La novela de España
PUBLICÓ el distinguido arabista e historiador Manuel Gómez Moreno, allá por el año 1928, un libro que relataba en forma novelada la historia de España. Atrás habían quedado los temblores del desastre y ya se habían despejado los negros nubarrones que amenazaban sobre la tumba de la nación. España había conocido una profunda transformación al socaire de la Gran Guerra y había experimentado un notable crecimiento económico aprovechando la "orgía constructora" de los años veinte. Don Manuel, en la cresta de la prosperidad de aquellos años locos, tuvo la ocurrencia de escribir historia como novela y tituló su resultado La novela de España.
Viene esto a cuento porque escuchando al presidente del Gobierno y al líder de la oposición no se puede evitar la sensación de que estos debates sobre el estado de la nación son como variaciones sobre la novela de España. Toda historia, explicó Hayden White, está "tramada" de algún modo, como romance, tragedia, comedia o sátira. Y realmente así ocurre de forma invariable con estos debates del estado de la nación: que el presidente del Gobierno trama su relato con los elementos típicos de la comedia, mientras el líder de la oposición se siente impelido por una fuerza superior a tramarlo como tragedia.
La novela de España en trama de comedia comienza con una escena que gozaba en el siglo XIX de amplio fervor entre las menesterosas clases medias y las más boyantes burguesías. Se llamó laus Hispaniae y consistía en presentar las excelencias de un tierra feraz, con su clima delicioso y sus frutas regaladas, y con sus gentes de ingenio preclaro, valentía y hermosura, según contaba Miquel dels Sants Oliver. La pérdida de la joya de lo que fuera un imperio en cuyos dominios no se ponía el sol liquidó aquel relato y puso en su lugar una trama en modo de tragedia: tierra reseca, ruina segura. Fue lo que el mismo Oliver llamó literatura del desastre, un género que ofreció a los amantes de los quiasmos -generalmente educados en la escuela francesa- la oportunidad de catalogarla, pasados los temores del fin de siglo, como un desastre de literatura.
No hay nada nuevo bajo el sol, y este martes pasado hemos tenido ocasión de asistir otra vez al recitado de tan entrañable novela en sus dos modos habituales. El presidente rompe con su laus Hispaniae. Dice: esta España de la que vengo a hablarles es la España real, potencia media, receptora de millones de turistas, con la población en auge, "un país que vive cada día más", con sus mujeres avanzando con decisión y en el que pronto habrá agua para todos. Una trama en la que hombres y mujeres triunfan no ya sobre su mundo, sino sobre la misma naturaleza, esa madrastra, y dialogan entre sí dando lugar a una sociedad en la que los conflictos se encaminan a la escena final de una reconciliación universal en el marco, abierto, generoso, de la España plural.

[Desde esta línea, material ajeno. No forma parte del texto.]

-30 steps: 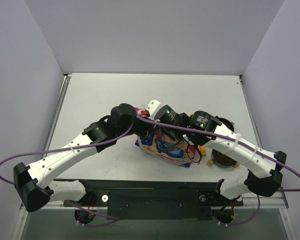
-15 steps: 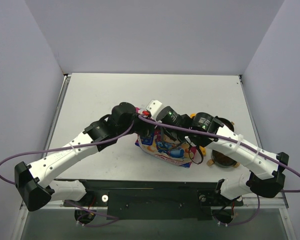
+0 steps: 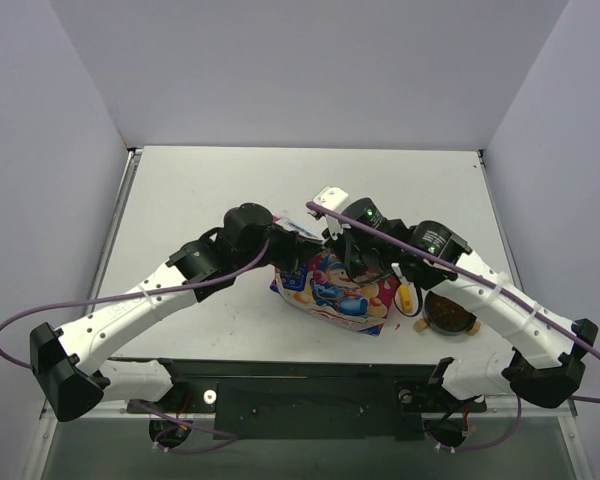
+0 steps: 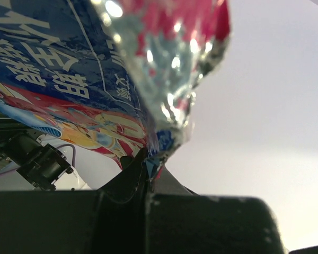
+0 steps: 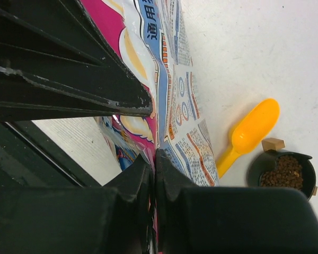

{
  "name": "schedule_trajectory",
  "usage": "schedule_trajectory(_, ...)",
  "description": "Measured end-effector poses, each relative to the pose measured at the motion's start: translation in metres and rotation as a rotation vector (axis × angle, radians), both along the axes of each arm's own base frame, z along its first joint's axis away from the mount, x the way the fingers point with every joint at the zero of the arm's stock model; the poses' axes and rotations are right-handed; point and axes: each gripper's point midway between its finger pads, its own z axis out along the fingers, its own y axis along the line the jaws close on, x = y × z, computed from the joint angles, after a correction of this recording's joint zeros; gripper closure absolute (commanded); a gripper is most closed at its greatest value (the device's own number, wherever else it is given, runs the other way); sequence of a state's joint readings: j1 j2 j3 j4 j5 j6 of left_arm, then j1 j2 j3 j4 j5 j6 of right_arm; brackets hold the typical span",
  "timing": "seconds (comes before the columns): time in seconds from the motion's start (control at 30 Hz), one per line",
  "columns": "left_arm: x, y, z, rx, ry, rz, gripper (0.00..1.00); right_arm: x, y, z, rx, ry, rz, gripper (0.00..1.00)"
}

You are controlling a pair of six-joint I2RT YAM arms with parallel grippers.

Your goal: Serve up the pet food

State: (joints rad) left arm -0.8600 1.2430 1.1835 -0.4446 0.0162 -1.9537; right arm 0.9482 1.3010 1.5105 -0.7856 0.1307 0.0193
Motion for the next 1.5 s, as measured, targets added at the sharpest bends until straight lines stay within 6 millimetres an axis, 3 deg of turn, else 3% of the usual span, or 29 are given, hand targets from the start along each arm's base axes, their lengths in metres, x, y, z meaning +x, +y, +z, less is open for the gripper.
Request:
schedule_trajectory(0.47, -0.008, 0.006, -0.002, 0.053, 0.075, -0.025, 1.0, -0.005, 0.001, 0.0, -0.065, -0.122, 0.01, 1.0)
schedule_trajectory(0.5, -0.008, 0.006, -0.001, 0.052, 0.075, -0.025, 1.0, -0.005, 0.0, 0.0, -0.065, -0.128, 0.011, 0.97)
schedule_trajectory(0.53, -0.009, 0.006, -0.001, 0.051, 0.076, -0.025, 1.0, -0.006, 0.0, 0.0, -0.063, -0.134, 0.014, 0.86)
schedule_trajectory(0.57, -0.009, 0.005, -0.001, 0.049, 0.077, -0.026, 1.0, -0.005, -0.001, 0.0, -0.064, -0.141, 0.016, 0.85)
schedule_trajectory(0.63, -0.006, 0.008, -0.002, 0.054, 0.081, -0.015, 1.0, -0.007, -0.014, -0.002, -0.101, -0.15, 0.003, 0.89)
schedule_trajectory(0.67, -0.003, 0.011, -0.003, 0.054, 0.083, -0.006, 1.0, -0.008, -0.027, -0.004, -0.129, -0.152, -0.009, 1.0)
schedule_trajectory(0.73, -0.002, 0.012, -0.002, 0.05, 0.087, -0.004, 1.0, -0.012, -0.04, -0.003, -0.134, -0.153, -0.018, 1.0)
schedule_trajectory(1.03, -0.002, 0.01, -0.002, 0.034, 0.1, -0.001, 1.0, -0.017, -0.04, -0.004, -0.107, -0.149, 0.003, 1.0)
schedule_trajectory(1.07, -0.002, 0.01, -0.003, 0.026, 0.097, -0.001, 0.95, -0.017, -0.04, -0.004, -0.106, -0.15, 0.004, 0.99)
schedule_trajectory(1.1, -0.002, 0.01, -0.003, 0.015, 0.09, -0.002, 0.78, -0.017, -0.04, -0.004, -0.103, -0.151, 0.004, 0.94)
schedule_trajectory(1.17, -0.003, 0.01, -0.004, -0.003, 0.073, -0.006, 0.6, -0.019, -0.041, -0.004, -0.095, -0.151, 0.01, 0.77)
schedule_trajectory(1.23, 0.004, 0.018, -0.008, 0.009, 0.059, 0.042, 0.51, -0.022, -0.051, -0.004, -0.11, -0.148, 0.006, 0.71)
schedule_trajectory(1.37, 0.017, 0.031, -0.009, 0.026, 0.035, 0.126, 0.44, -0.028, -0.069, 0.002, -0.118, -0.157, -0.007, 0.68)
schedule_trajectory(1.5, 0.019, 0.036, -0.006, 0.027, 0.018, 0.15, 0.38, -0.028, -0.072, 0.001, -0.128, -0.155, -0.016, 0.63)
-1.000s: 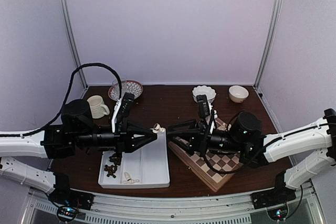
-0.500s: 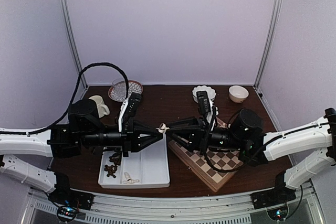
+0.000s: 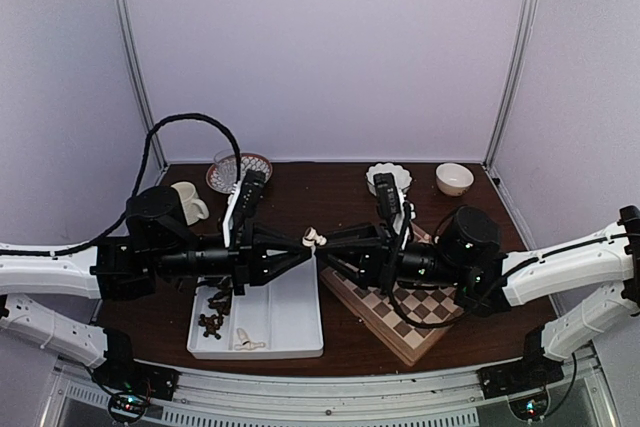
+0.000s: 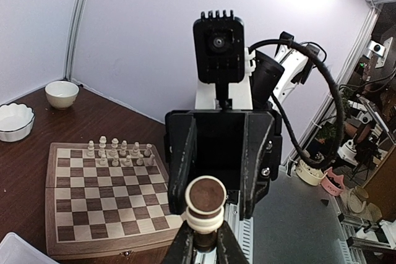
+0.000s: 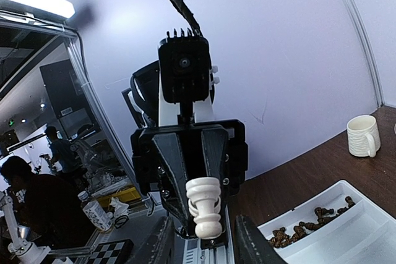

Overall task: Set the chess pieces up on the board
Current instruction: Pick up the pawn from the chess pile, then place the pawn on the chessboard.

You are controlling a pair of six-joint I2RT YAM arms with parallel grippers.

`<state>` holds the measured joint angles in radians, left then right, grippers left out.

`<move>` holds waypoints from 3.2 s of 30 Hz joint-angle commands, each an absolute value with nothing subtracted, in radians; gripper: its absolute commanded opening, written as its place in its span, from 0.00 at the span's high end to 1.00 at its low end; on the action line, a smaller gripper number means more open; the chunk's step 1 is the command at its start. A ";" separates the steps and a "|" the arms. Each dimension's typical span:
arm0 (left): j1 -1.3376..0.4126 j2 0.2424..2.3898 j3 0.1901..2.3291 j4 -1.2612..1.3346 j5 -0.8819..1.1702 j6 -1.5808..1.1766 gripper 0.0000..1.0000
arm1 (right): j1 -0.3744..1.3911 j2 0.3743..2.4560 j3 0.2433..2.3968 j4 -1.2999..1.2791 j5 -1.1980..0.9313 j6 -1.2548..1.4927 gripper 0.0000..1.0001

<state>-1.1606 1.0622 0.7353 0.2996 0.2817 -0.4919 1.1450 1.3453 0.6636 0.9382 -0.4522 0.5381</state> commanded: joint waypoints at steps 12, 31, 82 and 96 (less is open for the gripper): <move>-1.164 1.082 0.765 0.367 0.305 -0.481 0.87 | 1.144 1.294 0.658 0.953 -0.443 0.530 0.74; -1.164 1.077 0.767 0.365 0.304 -0.476 0.87 | 1.144 1.296 0.669 0.905 -0.422 0.517 0.78; -1.134 1.223 0.790 0.110 -0.416 -0.449 0.91 | 0.777 1.775 1.670 -1.321 0.039 -0.024 1.00; -1.131 1.241 0.643 0.286 -0.508 -0.281 0.92 | 0.724 2.046 1.786 -1.395 0.074 -0.041 1.00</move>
<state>-1.1347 1.2861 0.6579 0.1822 -0.4358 -0.3412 0.7204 2.0163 1.7500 -1.3624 0.0502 -0.0280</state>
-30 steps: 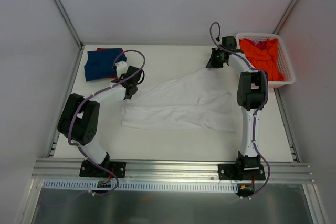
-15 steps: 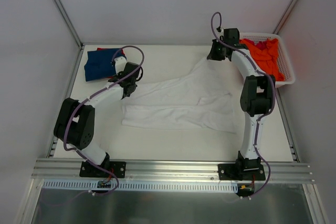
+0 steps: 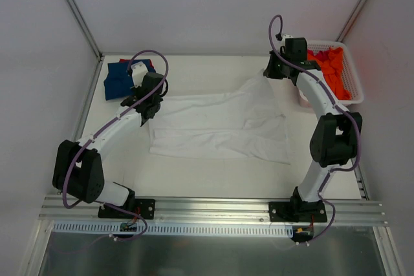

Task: Fold and stack the t-shirts
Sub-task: Fold the tshirt

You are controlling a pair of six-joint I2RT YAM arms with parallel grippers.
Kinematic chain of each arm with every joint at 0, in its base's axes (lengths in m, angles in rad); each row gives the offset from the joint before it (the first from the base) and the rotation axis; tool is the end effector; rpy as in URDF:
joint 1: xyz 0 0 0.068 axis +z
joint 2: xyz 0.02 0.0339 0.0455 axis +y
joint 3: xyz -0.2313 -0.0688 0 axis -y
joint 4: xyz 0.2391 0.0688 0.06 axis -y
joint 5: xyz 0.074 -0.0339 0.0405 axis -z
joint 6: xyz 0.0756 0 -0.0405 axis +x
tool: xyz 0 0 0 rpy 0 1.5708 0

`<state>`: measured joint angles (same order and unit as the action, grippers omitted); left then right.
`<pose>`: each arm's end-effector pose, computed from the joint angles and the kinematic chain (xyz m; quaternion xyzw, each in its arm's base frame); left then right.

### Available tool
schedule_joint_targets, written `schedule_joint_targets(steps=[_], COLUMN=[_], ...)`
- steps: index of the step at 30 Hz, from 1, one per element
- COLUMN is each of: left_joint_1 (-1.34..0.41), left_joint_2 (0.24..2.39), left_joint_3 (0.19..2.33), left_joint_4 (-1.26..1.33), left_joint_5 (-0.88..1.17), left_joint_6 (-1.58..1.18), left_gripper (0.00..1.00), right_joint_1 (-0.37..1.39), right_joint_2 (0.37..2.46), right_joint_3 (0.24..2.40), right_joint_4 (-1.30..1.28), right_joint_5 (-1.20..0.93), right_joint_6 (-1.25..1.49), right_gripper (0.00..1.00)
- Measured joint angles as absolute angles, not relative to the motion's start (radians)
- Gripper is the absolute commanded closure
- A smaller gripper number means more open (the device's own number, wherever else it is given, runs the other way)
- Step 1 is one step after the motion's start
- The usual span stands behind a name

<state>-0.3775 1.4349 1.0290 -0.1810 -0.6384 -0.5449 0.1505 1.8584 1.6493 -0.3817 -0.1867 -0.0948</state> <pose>0.3366 -0.0850 0.2288 -0.2177 0.8216 0.0481 0.5247 0.4479 0.0821 0.2618 -0.1510 0.8665 0.0953 0.4661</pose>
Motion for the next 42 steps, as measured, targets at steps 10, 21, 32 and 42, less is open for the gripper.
schedule_joint_targets(steps=[10,21,32,42], left_joint_1=[-0.377,-0.377,-0.377,-0.381], left_joint_2=[1.357,1.237,1.192,1.163], left_joint_3=[0.979,0.901,0.838,0.794], left_joint_4=[-0.204,-0.247,-0.279,-0.298], left_joint_5=[-0.636,-0.608,-0.575,-0.550], left_joint_6=[-0.540,-0.561,-0.590,-0.622], left_gripper=[1.00,1.00,1.00,1.00], right_joint_1=[0.171,0.209,0.266,0.315], right_joint_2=[1.581,1.241,1.014,0.877], right_joint_3=[1.423,1.185,1.031,0.934], right_joint_4=[-0.391,-0.456,-0.542,-0.621], right_joint_5=[-0.144,-0.093,-0.071,-0.056], right_joint_6=[-0.089,-0.058,0.002,0.082], right_gripper=[1.00,1.00,1.00,1.00])
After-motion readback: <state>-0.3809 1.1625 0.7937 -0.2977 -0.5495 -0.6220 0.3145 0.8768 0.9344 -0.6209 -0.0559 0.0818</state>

No gustó la novela al líder de la oposición, tal vez por el tono épico que creyó percibir en su narrador, y tramó con los habituales recursos un relato al modo trágico. Pero, señor, para que la tragedia conmueva a un público expectante hay que decirla con brío, llevarla a las grandes alturas, dibujar sombríos pasajes, asomarse a profundos abismos, sentir la fuerza desatada del destino. Por esta vez, no hubo nada de eso, sino rutina y catálogo manido de malos augurios, lo que sirvió al presidente para rematar su propio relato sirviéndose del tentador quiasmo que su oponente le ofrecía en bandeja: el profeta de desastres no pasaba de ser un desastre de profeta.
¿Estado de la nación o novela de España? Habrá que esperar al año que viene para ver si el presidente enriquece su trama inyectando en la comedia algunas dosis de sátira y el líder de la oposición hace lo propio introduciendo en la tragedia unas gotas de romance. De momento, una cosa parece clara: mientras los populares se obstinan en precipitarse arrastrados por sus relatos de ruina y decadencia, los socialistas se aprestan a gobernar con el apoyo de CiU. Lo primero, como decía el otro, allá ellos; lo segundo, mal que le pese al presidente, puede ser perfectamente comprendido con "los viejos esquemas" y gobernado con las "rutinas tradicionales". Más aún: que la interminable novela de España y Cataluña, escrita durante los dos últimos años, culmine en la escena del abrazo es la que acostumbraban a representar los presidentes de Gobierno y de la Generalitat desde aquellos tiempos que el señor Rodríguez Zapatero llama, con razón no desprovista de desdén, el siglo pasado.